Apparent diffusion coefficient benchmarking and inter-scanner variability; preparing for biological image guided adaptive radiotherapy treatments.

Introduction: Biological Image Guided Adaptive Radiotherapy Treatments (BIGART) rely on the ability to utilise quantitative imaging biomarkers, qMRI. Our aim is to evaluate the performance of MRI scanners in terms of apparent diffusion coefficient (ADC) values, a form of qMRI, and compare with reference data, as a prelude for BIGART.

Methods: ADC values for various materials were measured by two MRI scanners (Siemens SOLA 1.5T) using a dedicated phantom developed by CaliberMRI. The data acquisition followed the protocol developed by QIBA and the data analysis carried out using the QCAL-MR® software platform.

Results: The scanners produced ADC values for different materials that had a mean deviation of less than 4 % from those certified by the National Institute of Standards and Technology (NIST, USA), and were within 3.6 % between each scanner (inter-scanner variability).

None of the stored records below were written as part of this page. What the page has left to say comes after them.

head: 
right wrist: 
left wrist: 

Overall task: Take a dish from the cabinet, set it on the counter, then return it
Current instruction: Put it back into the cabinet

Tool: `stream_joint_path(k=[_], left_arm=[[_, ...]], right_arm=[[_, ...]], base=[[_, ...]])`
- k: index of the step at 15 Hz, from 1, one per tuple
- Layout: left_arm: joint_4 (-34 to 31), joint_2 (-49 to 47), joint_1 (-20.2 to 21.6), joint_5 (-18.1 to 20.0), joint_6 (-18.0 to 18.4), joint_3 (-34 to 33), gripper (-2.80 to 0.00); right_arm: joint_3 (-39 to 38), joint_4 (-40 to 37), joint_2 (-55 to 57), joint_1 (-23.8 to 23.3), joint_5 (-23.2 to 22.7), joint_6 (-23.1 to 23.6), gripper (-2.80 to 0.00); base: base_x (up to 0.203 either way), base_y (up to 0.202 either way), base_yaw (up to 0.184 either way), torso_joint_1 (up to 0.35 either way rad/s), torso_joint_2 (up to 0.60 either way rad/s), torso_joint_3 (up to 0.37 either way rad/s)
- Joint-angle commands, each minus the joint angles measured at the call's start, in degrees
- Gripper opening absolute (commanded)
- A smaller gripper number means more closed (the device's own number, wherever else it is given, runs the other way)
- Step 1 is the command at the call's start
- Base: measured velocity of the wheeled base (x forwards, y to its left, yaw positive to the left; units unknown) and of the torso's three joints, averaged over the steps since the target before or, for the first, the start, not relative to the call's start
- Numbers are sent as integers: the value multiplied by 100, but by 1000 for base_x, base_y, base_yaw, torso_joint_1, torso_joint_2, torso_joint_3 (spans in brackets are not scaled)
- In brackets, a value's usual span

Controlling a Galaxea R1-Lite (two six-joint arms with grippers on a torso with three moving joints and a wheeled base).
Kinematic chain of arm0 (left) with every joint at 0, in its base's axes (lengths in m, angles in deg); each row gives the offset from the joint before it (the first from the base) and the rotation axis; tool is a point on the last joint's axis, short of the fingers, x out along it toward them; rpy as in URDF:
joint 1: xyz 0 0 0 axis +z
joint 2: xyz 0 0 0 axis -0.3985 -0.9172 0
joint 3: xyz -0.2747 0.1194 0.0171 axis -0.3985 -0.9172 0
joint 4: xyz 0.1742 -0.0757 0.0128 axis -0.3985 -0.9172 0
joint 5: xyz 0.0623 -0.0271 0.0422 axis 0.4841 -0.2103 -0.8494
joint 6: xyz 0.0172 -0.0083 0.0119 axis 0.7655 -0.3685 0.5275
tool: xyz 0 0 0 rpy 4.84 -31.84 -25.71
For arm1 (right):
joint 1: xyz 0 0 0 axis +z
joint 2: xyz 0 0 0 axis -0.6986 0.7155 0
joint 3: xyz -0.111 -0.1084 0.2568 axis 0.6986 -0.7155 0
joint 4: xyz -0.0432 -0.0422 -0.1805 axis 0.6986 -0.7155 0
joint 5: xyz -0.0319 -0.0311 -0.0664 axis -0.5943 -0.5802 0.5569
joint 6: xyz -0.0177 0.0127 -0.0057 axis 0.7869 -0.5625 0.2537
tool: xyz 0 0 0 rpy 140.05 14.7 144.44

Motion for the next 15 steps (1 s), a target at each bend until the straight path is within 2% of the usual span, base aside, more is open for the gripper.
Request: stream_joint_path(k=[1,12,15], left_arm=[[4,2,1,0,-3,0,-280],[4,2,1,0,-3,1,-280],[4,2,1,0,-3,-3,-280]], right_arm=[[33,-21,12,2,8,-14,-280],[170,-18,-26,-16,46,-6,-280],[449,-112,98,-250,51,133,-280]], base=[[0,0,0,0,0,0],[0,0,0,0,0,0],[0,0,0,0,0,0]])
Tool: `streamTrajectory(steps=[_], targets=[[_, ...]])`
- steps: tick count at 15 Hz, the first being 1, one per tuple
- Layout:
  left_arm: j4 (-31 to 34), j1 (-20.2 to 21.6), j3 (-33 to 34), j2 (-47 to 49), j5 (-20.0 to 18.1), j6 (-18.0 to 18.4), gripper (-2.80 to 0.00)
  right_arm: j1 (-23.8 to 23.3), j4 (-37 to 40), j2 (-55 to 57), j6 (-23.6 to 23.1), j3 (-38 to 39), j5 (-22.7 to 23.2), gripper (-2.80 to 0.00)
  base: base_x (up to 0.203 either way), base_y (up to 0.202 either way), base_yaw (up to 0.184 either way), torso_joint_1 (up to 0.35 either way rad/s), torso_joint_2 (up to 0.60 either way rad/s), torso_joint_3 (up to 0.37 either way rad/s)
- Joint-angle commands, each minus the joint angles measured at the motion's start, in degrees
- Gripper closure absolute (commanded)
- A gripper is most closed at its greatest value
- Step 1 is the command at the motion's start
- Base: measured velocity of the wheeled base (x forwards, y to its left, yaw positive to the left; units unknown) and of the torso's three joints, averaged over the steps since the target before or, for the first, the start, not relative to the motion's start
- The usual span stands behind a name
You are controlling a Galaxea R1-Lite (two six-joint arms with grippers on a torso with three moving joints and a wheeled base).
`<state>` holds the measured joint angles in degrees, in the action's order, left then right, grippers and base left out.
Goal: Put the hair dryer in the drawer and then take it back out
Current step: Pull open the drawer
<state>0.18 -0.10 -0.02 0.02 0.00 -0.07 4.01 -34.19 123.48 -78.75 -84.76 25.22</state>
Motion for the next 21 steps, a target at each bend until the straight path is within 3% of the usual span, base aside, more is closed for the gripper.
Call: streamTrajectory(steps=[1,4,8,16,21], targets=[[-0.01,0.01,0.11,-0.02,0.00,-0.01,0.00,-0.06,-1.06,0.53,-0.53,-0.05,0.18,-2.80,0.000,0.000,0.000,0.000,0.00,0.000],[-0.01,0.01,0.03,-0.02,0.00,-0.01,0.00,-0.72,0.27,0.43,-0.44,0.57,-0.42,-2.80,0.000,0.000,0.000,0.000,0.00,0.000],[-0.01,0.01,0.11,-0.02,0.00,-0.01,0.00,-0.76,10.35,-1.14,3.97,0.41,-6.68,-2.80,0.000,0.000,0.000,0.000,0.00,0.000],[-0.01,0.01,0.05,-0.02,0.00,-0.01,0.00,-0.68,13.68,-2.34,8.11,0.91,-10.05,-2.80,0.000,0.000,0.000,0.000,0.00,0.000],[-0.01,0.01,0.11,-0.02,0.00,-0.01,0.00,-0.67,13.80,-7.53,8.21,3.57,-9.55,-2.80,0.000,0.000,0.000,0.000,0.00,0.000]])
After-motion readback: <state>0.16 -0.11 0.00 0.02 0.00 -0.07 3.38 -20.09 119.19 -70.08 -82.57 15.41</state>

Conclusion: It is feasible to benchmark the performance of MRI scanners vis-à-vis qMRI data, such as those inferred from DWI, i.e. ADC. Moreover, our investigation showed that the ADC values produced by two MRI scanners conform to the QIBA brain profile, thus offering the assurance that "A measured change in the ADC of a brain lesion of 11 % or larger indicates that a true change has occurred with 95 % confidence".⁶ IMPLICATIONS FOR PRACTICE: Our work encourages the development of multicentre BIGART trial protocols that utilise qMRI biomarkers, like ADC, for the treatment of de novo GBM or other tumours. These qMRI biomarkers can be utilised for the personalisation of radiotherapy treatments, either upfront or during the course of radiotherapy, by adapting the treatment plan to the patient's response.